One recent day at the office, a few of us were discussing frustrations about raising teens. So when I later opened an email that'd been forwarded to more addresses than a USPS bulk rate list for kwik kash holiday loans, I laughed when I read "Mothers of teens now know why some animals eat their young." No matter the age of their children, every mother has one of those days.
Then God sent me a flip-side lesson at a dedication service. Several Thomson High School clubs worked to have a memorial bench commemorating students who have passed away during the last several years placed in front of the school. Listening to each speaker, I realized how blessed I am to still have my two teenagers alive and well at home. While it was sobering to hear the impact the lives of Amber Hinton, Chrystal Williams, Ciera Burnett, Steven Wilson and Cheryl Helmly had on others, it was also inspiring to hear how the students are keeping their memories alive, influencing others to live a better life.
And it must be working. A few seniors this year found a way to make their prom night a special memory for themselves and others by escorting students from the Special Ed class to the prom. Special Ed teacher Stacey Amerson said most only escorted their date to the grand march. But imagine the memory it created, dressing to the nines and basking in their 15 minutes of fame.

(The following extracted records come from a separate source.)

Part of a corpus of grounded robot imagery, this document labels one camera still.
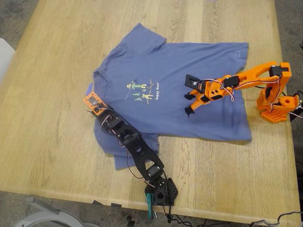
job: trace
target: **wooden table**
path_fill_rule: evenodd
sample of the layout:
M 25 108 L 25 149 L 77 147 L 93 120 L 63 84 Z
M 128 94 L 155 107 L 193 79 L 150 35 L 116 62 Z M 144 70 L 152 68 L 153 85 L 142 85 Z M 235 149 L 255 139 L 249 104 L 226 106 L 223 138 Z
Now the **wooden table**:
M 0 190 L 147 209 L 145 184 L 115 171 L 82 102 L 138 22 L 168 42 L 249 42 L 246 69 L 282 60 L 274 0 L 41 0 L 0 86 Z M 159 137 L 179 191 L 172 213 L 274 223 L 300 210 L 290 123 L 259 117 L 258 94 L 243 91 L 252 142 Z

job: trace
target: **cartoon figure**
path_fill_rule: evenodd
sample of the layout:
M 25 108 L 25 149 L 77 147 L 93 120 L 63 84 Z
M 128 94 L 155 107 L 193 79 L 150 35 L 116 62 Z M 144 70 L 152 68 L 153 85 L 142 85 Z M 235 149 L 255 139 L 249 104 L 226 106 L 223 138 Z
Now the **cartoon figure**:
M 146 94 L 142 94 L 142 98 L 146 98 L 146 99 L 152 99 L 151 96 L 153 95 L 146 95 Z
M 127 87 L 128 89 L 133 89 L 133 90 L 140 89 L 140 88 L 143 88 L 143 89 L 146 89 L 146 88 L 151 89 L 152 86 L 153 86 L 153 84 L 149 84 L 149 85 L 147 85 L 147 84 L 136 84 L 136 80 L 135 80 L 135 81 L 132 81 L 131 84 L 127 84 L 127 85 L 126 85 L 126 87 Z

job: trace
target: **printed graphic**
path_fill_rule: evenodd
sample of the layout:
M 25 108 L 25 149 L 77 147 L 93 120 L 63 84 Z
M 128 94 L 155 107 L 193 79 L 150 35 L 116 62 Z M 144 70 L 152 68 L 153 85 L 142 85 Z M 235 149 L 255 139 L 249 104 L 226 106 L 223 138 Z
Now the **printed graphic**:
M 152 83 L 152 80 L 150 79 L 149 84 L 140 84 L 138 83 L 138 80 L 135 79 L 131 83 L 126 85 L 126 88 L 129 89 L 125 99 L 127 99 L 130 92 L 132 93 L 132 96 L 135 98 L 134 101 L 143 101 L 146 100 L 147 104 L 149 100 L 152 100 L 154 95 L 151 95 L 151 92 L 153 90 L 154 84 Z M 159 91 L 156 92 L 157 97 L 156 100 L 159 98 Z

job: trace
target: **orange circuit board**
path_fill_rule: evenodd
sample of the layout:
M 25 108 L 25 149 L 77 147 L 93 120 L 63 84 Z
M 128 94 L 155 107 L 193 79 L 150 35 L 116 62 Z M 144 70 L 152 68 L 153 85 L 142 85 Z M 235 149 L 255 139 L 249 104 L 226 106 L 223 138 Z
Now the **orange circuit board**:
M 102 106 L 107 107 L 105 103 L 97 96 L 95 92 L 90 92 L 83 101 L 86 103 L 86 105 L 92 110 L 92 112 L 99 116 L 105 109 L 102 108 Z

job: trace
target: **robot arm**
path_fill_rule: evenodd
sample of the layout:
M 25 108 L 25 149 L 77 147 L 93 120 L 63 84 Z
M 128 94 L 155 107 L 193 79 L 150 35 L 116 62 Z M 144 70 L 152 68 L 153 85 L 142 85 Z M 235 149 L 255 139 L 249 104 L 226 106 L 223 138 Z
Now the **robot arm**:
M 269 72 L 268 78 L 259 78 L 264 72 Z M 236 75 L 225 75 L 219 79 L 199 80 L 187 74 L 185 86 L 194 90 L 185 95 L 185 98 L 196 101 L 185 108 L 188 114 L 194 113 L 194 110 L 201 105 L 206 105 L 211 101 L 230 95 L 232 101 L 233 91 L 266 84 L 257 99 L 257 109 L 263 110 L 261 116 L 270 122 L 285 121 L 289 111 L 293 111 L 299 105 L 299 96 L 279 97 L 286 83 L 291 77 L 289 63 L 282 62 L 279 66 L 275 61 L 258 65 L 246 72 Z
M 128 152 L 131 153 L 142 177 L 147 181 L 160 178 L 164 164 L 146 144 L 141 133 L 113 108 L 105 105 L 95 92 L 89 93 L 83 101 L 99 121 L 100 127 L 105 131 L 112 132 Z M 146 160 L 154 162 L 148 169 L 145 166 Z

Another group of inspiring teens are those who participate in Mission:McDuffie. They spend one entire week cleaning up trash and yard debris, scraping, scrubbing and painting or digging and raking to help homeowners who can't do the work themselves. And they don't get paid. In fact, they have to pay to participate. I've visited several of the worksites in years past. They do a really good job, the kind their moms wish they'd do at home. At the same time, they have fun - the kind of fun that only happens in the teen years of life. Although it doesn't take place until summer, plans have started for this year's program and applications are being accepted.

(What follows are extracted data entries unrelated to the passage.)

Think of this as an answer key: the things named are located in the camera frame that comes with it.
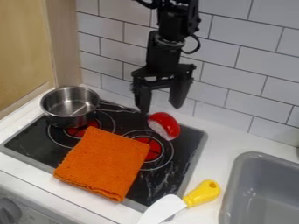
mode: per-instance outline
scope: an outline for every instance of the white tile wall
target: white tile wall
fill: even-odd
[[[288,124],[299,128],[299,108],[294,107],[289,117]]]
[[[224,106],[227,89],[214,87],[205,83],[194,81],[191,85],[188,97],[201,102]]]
[[[221,123],[242,131],[248,131],[252,120],[251,115],[241,114],[230,109],[208,105],[199,101],[196,103],[195,117]]]
[[[299,31],[285,29],[277,52],[299,57]]]
[[[200,0],[199,9],[232,18],[247,18],[251,0]]]
[[[299,28],[299,1],[254,0],[250,19],[272,25]]]
[[[103,74],[101,76],[101,88],[113,93],[133,98],[130,91],[130,82],[116,79],[114,77]]]
[[[123,65],[123,78],[126,81],[132,81],[133,77],[132,77],[132,72],[134,72],[135,70],[137,70],[138,68],[140,68],[139,66],[133,66],[127,63],[124,63]]]
[[[194,54],[184,54],[185,57],[212,62],[228,67],[233,67],[237,59],[239,47],[212,41],[209,39],[201,39],[201,49]],[[188,38],[185,50],[188,52],[196,47],[197,43],[194,39]]]
[[[210,39],[275,51],[282,28],[228,17],[214,17]]]
[[[150,10],[131,0],[100,0],[100,16],[150,25]]]
[[[79,33],[80,50],[100,54],[100,38],[85,33]]]
[[[99,15],[98,0],[76,0],[77,11]]]
[[[270,101],[258,96],[242,94],[235,91],[229,92],[226,107],[280,123],[287,121],[289,112],[292,109],[290,105],[285,103]]]
[[[147,47],[149,34],[154,30],[153,28],[141,25],[125,23],[124,42],[131,45]]]
[[[108,39],[122,40],[122,23],[83,13],[77,14],[78,31]]]
[[[241,47],[237,68],[290,81],[299,81],[299,59]]]
[[[106,59],[86,52],[81,52],[80,57],[83,68],[100,74],[110,74],[118,78],[122,77],[122,63],[119,61]]]
[[[280,102],[299,105],[299,83],[268,78],[262,96]]]
[[[152,104],[159,106],[159,108],[161,108],[162,111],[165,110],[172,111],[173,107],[168,102],[169,98],[170,98],[169,93],[155,90],[153,91],[153,95],[152,95]],[[195,101],[191,99],[186,99],[184,105],[177,112],[184,115],[192,116],[194,107],[195,107]]]
[[[131,0],[76,1],[83,82],[91,88],[101,84],[133,103],[131,73],[145,65],[156,11]],[[199,2],[203,21],[195,34],[202,48],[181,57],[181,63],[198,68],[178,112],[243,131],[253,121],[251,133],[298,145],[299,2]],[[184,49],[195,45],[188,38]],[[154,91],[152,100],[166,112],[174,109],[168,91]]]
[[[88,71],[86,69],[81,69],[81,74],[82,74],[82,82],[96,87],[100,88],[101,87],[101,74],[100,73],[95,73],[92,71]]]
[[[266,76],[205,63],[201,80],[223,88],[259,95]]]
[[[284,144],[299,145],[299,129],[258,117],[254,118],[250,133]]]
[[[138,66],[145,66],[146,49],[101,38],[101,55]]]

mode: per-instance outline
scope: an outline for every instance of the stainless steel pot
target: stainless steel pot
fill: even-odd
[[[44,95],[40,101],[47,121],[60,128],[77,128],[95,116],[100,96],[85,87],[62,87]]]

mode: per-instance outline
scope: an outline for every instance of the orange dish cloth
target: orange dish cloth
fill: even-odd
[[[68,184],[120,202],[149,150],[146,143],[89,127],[53,175]]]

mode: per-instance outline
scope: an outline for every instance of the sink
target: sink
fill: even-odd
[[[219,224],[298,224],[299,164],[260,152],[238,156]]]

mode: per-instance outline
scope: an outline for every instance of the wooden cabinet
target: wooden cabinet
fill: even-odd
[[[0,119],[52,86],[80,84],[74,0],[0,0]]]

Finally, my own special day as a mom came yesterday when I opened another email. But this time, it was sent only to me, from the "team mom," who we all know is the highest-ranked amongst her peers. Last week, my own son and his best friend went on their very first road trip alone to participate in a baseball tournament. I could not afford the hotel the rest of the team was staying in. So, practicing my faith, I sent them with reluctant blessings to stay unchaperoned in one a little farther down the road. The team mom wanted to let me know how proud I should be of the boys, who were always the first to arrive at the ball field with everything they needed. To top it off, they brought back unspent money. Now, I won't be looking through the mail for a kwik kash ad.